**Goal of the exercise:**
Gather every line of the entries that includes the word "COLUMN".

[Dataset entries]

◆ ◆ ◆ ◆ ◆ ◆ ◆

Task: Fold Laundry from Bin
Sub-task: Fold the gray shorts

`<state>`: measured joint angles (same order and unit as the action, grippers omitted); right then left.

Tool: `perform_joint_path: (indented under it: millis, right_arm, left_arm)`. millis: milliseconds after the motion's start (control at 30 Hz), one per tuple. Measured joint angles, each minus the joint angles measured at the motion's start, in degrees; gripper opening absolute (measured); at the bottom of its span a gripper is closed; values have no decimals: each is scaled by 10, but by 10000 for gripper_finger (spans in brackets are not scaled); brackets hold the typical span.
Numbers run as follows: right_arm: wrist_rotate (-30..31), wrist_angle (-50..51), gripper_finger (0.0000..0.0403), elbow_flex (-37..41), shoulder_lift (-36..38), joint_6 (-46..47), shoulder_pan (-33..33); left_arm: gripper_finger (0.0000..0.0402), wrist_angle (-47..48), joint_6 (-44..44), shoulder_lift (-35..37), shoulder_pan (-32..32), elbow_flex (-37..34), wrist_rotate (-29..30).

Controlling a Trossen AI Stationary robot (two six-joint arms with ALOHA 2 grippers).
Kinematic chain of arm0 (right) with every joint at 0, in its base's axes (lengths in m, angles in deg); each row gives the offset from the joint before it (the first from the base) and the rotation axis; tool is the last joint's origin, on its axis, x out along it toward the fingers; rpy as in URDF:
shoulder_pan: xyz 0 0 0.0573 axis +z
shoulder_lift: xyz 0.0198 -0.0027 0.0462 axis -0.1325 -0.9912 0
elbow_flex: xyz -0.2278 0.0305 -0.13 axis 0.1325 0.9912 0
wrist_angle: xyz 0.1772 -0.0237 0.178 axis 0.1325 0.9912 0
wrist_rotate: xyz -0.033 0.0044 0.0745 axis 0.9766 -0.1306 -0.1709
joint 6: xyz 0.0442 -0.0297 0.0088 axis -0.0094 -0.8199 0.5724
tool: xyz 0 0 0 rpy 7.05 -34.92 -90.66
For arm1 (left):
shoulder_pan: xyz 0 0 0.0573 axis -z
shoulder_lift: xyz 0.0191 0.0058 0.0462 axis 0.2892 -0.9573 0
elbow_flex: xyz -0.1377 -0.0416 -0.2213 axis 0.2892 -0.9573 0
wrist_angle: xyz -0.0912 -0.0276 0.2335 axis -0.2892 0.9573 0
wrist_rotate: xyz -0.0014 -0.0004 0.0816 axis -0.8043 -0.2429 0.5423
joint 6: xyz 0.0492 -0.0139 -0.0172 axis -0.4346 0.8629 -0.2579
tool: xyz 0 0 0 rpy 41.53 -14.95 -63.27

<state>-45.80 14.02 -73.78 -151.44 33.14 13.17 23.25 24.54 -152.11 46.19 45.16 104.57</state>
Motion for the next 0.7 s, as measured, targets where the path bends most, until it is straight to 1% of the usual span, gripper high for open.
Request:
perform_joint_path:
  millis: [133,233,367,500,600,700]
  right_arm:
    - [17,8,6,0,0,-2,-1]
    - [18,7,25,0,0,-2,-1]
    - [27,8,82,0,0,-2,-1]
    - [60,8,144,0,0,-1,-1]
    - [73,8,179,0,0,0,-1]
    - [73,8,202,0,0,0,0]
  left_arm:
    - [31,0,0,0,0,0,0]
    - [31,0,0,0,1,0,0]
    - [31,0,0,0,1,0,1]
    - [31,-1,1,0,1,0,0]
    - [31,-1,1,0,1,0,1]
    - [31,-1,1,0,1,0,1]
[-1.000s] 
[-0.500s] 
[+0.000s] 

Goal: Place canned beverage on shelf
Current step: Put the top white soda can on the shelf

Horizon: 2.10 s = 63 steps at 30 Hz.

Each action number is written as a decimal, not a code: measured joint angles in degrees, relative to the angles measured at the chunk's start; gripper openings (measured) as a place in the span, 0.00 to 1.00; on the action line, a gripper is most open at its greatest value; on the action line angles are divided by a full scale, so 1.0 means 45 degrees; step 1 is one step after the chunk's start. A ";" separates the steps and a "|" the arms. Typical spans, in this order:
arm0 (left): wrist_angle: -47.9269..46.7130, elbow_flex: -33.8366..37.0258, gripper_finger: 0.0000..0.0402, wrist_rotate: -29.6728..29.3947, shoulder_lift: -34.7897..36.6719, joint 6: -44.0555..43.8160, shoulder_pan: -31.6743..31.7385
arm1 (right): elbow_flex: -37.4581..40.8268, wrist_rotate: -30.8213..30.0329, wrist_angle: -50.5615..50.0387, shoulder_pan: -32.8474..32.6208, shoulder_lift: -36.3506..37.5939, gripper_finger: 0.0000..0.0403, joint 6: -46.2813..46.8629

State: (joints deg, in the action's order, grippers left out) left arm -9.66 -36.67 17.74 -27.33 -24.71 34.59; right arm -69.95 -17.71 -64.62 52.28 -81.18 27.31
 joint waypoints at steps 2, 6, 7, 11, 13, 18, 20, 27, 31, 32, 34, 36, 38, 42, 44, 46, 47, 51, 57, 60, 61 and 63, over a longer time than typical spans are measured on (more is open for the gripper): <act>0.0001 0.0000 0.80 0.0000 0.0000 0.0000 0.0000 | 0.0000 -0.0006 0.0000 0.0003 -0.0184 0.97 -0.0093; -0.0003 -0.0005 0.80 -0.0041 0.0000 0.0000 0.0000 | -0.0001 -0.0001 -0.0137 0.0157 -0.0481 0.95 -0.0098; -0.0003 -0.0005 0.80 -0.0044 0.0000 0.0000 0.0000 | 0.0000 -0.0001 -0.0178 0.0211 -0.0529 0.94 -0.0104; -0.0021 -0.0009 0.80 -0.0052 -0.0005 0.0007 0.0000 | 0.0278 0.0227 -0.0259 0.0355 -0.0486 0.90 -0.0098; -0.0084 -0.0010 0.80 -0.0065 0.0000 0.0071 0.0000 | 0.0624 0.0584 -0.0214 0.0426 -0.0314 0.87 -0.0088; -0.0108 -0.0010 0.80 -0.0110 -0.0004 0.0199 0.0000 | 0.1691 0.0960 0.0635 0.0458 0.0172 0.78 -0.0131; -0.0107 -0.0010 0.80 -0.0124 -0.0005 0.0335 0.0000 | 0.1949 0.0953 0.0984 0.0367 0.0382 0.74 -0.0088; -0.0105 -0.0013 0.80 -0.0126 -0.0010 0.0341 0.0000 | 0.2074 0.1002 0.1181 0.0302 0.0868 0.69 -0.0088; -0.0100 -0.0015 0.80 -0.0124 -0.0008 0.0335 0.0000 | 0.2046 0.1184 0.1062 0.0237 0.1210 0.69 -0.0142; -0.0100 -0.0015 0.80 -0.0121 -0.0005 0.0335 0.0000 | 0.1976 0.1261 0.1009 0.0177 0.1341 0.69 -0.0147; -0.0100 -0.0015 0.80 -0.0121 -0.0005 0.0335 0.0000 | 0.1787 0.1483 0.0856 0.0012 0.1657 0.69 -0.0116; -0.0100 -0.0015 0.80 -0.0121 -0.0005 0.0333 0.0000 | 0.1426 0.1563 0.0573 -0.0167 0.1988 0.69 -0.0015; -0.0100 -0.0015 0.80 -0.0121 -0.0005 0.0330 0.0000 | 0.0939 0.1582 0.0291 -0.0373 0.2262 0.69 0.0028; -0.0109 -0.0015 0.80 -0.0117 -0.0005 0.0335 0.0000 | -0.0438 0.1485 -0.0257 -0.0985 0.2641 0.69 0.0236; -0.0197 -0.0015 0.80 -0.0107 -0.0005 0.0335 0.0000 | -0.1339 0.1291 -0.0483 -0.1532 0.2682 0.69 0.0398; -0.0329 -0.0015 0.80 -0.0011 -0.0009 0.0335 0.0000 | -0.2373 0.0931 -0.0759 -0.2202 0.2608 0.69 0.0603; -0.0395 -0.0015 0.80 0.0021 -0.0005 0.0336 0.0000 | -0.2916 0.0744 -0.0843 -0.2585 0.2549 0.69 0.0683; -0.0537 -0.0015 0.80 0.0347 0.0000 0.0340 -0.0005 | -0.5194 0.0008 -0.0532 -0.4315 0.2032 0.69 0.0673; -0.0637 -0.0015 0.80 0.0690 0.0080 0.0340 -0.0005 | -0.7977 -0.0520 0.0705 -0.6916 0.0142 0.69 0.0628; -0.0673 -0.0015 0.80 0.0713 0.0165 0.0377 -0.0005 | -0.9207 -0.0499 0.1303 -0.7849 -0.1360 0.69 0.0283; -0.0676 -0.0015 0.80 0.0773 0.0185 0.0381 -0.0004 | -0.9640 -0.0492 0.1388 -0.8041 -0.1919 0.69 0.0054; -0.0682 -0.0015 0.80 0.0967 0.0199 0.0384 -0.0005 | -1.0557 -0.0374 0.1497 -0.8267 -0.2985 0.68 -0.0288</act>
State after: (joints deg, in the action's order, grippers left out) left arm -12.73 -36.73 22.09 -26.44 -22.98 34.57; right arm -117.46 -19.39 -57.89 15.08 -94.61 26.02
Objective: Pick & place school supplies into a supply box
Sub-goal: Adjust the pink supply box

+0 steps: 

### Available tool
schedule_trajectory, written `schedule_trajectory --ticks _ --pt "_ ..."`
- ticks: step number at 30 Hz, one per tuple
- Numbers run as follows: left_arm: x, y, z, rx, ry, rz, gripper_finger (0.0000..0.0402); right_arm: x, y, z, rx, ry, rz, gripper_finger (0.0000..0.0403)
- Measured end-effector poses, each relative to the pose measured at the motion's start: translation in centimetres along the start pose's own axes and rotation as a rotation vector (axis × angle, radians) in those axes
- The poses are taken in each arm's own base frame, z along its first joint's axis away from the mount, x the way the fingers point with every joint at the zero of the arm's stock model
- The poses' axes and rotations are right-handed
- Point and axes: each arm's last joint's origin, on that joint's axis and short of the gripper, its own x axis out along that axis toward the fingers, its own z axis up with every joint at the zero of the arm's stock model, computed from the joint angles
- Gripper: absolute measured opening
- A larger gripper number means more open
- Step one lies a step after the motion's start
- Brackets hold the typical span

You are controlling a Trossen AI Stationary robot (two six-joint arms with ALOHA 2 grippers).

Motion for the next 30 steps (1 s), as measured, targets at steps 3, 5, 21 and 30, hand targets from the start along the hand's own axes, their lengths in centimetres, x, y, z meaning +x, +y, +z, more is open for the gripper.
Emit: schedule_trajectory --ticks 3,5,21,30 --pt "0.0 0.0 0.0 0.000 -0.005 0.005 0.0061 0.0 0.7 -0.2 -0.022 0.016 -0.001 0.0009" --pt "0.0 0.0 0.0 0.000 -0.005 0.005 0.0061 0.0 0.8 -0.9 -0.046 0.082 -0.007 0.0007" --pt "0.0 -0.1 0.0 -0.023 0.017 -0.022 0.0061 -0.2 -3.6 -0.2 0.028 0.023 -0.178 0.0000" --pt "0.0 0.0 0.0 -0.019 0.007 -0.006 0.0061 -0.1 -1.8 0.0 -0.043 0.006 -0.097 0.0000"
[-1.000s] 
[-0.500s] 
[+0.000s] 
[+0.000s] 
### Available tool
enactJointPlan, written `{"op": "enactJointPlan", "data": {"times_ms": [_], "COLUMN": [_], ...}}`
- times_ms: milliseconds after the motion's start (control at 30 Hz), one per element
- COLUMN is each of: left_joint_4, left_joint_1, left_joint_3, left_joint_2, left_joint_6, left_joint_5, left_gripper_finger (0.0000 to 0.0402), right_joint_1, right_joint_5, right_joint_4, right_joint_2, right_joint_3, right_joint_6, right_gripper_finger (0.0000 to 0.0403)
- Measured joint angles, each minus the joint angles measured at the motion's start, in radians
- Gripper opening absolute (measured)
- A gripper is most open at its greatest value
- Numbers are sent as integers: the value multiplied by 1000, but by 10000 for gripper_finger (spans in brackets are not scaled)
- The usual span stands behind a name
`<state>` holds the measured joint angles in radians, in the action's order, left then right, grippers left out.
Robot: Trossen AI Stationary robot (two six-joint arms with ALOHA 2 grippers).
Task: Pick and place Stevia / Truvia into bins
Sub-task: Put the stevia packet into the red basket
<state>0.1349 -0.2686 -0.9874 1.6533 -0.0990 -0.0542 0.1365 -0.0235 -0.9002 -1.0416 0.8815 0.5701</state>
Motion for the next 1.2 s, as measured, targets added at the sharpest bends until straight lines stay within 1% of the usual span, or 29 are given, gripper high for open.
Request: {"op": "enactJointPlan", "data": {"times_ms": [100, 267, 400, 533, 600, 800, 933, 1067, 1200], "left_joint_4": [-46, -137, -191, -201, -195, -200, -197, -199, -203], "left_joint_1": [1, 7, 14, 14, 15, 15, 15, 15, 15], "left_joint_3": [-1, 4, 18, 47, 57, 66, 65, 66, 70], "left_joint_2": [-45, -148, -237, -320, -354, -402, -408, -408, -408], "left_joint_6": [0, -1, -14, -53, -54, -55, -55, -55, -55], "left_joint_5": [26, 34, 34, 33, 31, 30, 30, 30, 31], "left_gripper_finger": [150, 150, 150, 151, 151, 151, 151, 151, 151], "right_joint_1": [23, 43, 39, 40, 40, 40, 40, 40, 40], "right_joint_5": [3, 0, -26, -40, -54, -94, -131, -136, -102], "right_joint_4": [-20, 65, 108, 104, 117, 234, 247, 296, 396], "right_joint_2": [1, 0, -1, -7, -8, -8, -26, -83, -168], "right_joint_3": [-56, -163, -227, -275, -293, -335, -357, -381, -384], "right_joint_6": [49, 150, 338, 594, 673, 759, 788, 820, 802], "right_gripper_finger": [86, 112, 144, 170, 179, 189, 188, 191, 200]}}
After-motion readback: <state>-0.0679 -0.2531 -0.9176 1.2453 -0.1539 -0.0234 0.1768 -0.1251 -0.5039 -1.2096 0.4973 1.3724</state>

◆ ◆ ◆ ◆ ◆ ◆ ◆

**Answer to the problem:**
enactJointPlan, written `{"op": "enactJointPlan", "data": {"times_ms": [_], "COLUMN": [_], ...}}`
- COLUMN is each of: left_joint_4, left_joint_1, left_joint_3, left_joint_2, left_joint_6, left_joint_5, left_gripper_finger (0.0000 to 0.0402), right_joint_1, right_joint_5, right_joint_4, right_joint_2, right_joint_3, right_joint_6, right_gripper_finger (0.0000 to 0.0403)

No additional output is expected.